A fun thread for FICTION about tennis players interacting in the Locker room at RG. Any relation to reality is totally coincidental.


The Locker Room, Roland Garros, 2004.

SerenaTowelling down) It's so bad.

Venus: What's bad?

Serena: My matches are over so quick I never get to stay on TV long enough for people to appreciate my fashions.

Venus: I'd have thought that was a good thing. Why can't you get yourself clothes the right size? The material in that dress is under so much stress it needs treatment with novocaine!

Mary P: My matches always last a good long time.

Jennifer: Yes. That's because it takes you twenty friggin minutes between each serve! You should serve like me.

Elena D: I do. It doesn't help. I'm down to 17% first serves some sets.

Jelena D: My serve isn't working too well either.

Serena: I didn't know you were here in Paris. I thought you'd pulled out.

Jennifer: She did - just after her latest First Round thrashing.

Jelena D: I just like to cut down on my hotel bills. Nowadays I never plan to stay more than one night at any tournament.

ELENA OPENS A LOCKER DOOR AND SCREAMS.

Mary P: What is it?

ELENA POINTS AS JUSTINE H. STAGGERS OUT OF THE LOCKER.

Justine H: Daylight. I feel so weak.. Must sit down.

Mary P: You look so pale. And what are those two red marks on your neck?

Justine H: (Feels her neck) I don't know.. I was just talking to Anastasia, and then I remember nothing...

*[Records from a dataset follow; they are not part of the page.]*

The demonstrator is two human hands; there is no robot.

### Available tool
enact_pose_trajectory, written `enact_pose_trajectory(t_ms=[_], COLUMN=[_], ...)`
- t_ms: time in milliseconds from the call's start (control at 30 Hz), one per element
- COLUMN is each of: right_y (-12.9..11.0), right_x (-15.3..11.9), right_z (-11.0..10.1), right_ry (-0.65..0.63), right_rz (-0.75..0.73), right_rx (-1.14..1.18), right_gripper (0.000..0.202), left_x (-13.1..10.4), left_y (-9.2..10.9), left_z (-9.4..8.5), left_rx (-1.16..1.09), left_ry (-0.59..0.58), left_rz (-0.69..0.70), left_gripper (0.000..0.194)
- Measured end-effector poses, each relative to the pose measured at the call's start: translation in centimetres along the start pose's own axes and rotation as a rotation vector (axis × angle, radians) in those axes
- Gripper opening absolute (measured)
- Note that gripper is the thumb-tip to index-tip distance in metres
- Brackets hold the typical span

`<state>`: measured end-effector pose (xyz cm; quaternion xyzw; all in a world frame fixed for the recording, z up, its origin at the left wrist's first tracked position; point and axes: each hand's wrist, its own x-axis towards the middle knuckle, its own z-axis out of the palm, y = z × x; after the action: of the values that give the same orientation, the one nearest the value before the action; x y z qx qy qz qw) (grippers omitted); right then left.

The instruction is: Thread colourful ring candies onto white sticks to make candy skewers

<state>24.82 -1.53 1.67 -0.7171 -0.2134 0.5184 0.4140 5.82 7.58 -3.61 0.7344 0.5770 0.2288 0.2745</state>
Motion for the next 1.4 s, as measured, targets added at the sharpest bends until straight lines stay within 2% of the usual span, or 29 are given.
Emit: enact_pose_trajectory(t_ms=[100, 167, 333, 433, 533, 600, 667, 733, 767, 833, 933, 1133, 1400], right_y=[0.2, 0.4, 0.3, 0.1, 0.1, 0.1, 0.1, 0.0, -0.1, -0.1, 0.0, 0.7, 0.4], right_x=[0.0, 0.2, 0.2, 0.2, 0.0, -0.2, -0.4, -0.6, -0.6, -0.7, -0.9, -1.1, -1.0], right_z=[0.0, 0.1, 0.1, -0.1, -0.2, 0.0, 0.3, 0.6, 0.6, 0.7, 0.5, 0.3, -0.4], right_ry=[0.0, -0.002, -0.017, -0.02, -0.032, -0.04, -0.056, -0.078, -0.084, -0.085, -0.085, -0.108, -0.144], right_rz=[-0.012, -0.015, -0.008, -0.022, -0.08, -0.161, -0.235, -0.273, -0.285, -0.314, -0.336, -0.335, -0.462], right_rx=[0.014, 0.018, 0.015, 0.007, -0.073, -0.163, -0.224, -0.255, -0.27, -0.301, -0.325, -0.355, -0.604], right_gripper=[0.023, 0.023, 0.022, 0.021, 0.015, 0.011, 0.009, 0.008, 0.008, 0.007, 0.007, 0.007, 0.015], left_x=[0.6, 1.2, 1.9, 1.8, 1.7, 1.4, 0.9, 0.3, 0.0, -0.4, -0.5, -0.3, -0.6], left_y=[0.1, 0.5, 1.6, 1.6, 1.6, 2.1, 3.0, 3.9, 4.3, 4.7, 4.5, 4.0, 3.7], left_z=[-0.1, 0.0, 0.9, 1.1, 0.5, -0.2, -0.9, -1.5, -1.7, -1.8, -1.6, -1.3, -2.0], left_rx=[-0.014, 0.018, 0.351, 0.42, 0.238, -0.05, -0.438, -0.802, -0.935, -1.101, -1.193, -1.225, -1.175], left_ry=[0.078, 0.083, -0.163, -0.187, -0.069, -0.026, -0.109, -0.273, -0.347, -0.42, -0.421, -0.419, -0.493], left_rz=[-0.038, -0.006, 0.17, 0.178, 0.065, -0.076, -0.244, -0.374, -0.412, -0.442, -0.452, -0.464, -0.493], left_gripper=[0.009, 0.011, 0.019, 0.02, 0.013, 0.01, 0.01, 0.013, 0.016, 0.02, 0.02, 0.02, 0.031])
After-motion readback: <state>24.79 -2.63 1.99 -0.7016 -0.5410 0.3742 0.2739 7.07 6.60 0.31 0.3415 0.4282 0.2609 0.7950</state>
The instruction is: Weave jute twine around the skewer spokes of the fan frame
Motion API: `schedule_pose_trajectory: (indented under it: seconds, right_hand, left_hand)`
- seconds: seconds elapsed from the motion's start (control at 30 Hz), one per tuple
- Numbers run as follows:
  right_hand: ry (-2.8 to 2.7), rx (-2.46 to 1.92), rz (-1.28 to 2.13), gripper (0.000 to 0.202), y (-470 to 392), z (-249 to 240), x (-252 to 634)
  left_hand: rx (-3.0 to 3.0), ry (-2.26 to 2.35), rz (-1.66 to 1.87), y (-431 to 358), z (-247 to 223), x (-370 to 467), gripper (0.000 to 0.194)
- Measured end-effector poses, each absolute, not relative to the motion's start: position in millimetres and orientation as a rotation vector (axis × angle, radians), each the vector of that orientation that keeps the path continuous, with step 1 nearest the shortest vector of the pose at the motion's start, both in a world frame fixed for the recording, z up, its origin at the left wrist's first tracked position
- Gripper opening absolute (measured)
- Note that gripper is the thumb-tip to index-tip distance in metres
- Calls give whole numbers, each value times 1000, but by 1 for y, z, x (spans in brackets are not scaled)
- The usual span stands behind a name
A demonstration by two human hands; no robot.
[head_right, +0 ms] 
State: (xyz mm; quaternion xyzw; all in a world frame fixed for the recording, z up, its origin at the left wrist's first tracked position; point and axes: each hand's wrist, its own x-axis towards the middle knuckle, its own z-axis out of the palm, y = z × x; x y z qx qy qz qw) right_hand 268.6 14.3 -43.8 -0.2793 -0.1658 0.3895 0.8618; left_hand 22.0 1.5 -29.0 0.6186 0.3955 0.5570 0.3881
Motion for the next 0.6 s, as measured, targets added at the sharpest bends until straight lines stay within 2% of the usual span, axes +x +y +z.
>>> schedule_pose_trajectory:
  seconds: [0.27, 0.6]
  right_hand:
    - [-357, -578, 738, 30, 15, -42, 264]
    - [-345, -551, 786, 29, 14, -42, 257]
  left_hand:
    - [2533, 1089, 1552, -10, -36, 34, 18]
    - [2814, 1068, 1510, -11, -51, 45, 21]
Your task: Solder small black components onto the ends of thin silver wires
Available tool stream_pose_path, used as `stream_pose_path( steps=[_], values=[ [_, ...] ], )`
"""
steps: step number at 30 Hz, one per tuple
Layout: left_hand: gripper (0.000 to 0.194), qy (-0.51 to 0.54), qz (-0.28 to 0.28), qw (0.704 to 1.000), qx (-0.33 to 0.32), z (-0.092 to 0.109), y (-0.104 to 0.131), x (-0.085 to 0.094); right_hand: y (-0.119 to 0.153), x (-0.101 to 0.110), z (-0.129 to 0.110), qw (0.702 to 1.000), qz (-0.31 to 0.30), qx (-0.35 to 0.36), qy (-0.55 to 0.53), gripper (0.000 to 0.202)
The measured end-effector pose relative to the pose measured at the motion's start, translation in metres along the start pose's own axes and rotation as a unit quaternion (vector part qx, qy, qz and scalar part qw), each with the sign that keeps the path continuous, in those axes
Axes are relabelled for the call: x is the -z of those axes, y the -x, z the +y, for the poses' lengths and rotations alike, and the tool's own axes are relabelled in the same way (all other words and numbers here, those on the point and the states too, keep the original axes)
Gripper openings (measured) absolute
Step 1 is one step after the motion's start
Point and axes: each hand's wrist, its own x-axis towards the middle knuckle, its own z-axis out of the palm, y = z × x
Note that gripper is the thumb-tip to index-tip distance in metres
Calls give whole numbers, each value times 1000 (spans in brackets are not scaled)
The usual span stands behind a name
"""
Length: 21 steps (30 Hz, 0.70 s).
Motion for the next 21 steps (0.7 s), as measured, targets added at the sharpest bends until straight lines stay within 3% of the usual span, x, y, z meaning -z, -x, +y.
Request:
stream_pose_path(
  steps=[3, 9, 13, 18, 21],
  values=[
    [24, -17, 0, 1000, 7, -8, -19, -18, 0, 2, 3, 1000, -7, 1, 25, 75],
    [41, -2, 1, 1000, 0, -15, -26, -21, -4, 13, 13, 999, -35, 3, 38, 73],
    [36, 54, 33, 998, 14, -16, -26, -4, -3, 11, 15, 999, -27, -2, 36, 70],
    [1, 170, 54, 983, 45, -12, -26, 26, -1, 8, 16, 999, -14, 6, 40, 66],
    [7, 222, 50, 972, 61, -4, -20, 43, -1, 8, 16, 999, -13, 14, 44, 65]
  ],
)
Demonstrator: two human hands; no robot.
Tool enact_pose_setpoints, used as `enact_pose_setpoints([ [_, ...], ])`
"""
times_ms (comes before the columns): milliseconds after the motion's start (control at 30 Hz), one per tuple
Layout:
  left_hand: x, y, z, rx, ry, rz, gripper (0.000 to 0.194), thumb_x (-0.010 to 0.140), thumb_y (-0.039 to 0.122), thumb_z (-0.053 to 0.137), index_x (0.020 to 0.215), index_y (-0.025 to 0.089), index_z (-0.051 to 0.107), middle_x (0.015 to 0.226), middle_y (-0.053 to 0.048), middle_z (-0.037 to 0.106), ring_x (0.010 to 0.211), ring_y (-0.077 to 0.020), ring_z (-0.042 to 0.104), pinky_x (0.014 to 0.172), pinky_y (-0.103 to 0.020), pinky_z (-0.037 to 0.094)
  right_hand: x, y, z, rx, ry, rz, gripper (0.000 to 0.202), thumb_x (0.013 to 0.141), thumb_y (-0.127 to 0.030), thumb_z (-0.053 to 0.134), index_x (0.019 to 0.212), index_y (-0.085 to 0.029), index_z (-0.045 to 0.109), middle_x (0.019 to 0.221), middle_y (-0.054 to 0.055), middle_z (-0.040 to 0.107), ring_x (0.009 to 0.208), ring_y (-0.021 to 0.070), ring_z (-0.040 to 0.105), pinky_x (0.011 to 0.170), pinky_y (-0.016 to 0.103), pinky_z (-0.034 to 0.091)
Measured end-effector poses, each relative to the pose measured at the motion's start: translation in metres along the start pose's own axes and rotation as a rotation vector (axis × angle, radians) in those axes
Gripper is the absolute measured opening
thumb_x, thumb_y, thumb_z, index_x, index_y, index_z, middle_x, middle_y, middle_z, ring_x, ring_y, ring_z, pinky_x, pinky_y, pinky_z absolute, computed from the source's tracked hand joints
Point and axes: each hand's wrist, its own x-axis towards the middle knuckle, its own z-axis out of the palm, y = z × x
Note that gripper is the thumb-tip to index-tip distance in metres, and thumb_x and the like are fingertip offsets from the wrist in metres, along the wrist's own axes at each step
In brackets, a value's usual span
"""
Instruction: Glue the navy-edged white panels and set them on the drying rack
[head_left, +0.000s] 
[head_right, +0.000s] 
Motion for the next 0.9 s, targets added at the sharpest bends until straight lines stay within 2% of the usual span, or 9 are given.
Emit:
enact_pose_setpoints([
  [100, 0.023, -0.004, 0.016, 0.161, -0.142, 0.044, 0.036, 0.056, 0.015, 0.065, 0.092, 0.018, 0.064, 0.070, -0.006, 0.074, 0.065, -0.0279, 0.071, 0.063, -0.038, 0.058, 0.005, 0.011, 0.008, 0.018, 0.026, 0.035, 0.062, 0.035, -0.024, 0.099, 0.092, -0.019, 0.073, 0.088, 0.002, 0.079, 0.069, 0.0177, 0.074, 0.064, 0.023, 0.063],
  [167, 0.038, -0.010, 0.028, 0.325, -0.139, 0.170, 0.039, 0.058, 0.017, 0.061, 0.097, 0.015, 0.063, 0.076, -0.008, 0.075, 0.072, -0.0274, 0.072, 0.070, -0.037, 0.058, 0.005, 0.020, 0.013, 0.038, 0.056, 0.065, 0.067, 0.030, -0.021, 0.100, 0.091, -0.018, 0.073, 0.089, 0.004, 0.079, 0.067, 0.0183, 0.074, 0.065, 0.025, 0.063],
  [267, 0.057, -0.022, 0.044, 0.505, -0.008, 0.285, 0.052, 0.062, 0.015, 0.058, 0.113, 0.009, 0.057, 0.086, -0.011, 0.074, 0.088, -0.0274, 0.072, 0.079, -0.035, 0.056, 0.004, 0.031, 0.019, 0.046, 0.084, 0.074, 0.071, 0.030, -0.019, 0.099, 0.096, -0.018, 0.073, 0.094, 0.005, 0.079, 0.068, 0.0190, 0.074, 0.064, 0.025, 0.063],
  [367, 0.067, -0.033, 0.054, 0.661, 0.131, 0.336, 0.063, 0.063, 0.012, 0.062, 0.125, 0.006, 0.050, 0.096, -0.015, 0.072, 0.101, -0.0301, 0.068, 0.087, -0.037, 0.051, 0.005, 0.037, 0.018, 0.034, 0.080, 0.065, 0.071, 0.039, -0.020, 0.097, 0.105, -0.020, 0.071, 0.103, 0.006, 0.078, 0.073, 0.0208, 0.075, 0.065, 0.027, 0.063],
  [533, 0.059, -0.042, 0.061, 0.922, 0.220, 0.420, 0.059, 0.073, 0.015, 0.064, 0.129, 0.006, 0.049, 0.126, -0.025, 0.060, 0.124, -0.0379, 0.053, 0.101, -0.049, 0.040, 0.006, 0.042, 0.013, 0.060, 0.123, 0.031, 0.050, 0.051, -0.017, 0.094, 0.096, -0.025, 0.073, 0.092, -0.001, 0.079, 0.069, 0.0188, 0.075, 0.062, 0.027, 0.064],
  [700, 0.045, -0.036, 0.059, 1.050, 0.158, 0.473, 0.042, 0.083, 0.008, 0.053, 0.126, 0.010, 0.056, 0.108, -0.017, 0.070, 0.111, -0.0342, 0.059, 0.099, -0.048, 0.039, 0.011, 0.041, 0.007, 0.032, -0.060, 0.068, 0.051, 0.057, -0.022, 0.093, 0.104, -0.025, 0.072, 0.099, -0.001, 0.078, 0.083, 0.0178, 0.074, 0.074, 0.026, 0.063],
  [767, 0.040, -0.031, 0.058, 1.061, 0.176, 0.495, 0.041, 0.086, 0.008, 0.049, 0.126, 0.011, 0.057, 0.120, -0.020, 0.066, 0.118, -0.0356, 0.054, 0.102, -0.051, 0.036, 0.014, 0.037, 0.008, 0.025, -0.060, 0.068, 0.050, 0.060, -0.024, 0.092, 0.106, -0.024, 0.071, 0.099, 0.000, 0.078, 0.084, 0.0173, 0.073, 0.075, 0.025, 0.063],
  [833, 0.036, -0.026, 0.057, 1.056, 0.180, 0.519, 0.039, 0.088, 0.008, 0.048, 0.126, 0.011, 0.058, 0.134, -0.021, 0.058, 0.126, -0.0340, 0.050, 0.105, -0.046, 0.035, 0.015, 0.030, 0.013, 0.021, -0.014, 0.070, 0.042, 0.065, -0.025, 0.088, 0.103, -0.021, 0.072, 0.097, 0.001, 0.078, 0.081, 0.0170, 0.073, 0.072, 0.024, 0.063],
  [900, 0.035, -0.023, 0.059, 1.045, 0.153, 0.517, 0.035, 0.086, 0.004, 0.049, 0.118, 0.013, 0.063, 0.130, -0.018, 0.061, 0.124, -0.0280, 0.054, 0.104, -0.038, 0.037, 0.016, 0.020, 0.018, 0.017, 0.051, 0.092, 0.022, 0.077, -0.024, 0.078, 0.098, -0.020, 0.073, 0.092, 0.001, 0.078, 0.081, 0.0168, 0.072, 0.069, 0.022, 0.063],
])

Anastasia M: (Coming sheepishly out of Locker) The light! It is so harsh!

Elena D: What were you doing in that locker with Justine?

Anastasia M: Nothing. Nothing at all.

Elena D: Is that blood running down from the corner of your mouth?

Anastasia M: (Wipes it away and sucks her finger hungrily). No. Of course not, my children of the night. It's wine.

Anna P (enters) Hello Anastasia. I still feel so weak since our last meeting, with these cramps, but I got your message to meet you here. You were going to tell me about Transylvania...

Anastasia M: No. Not Transylvania. I don't come from Transylvania. Not even near there. I was going to talk about TASMANIA, next year. Will you play doubles?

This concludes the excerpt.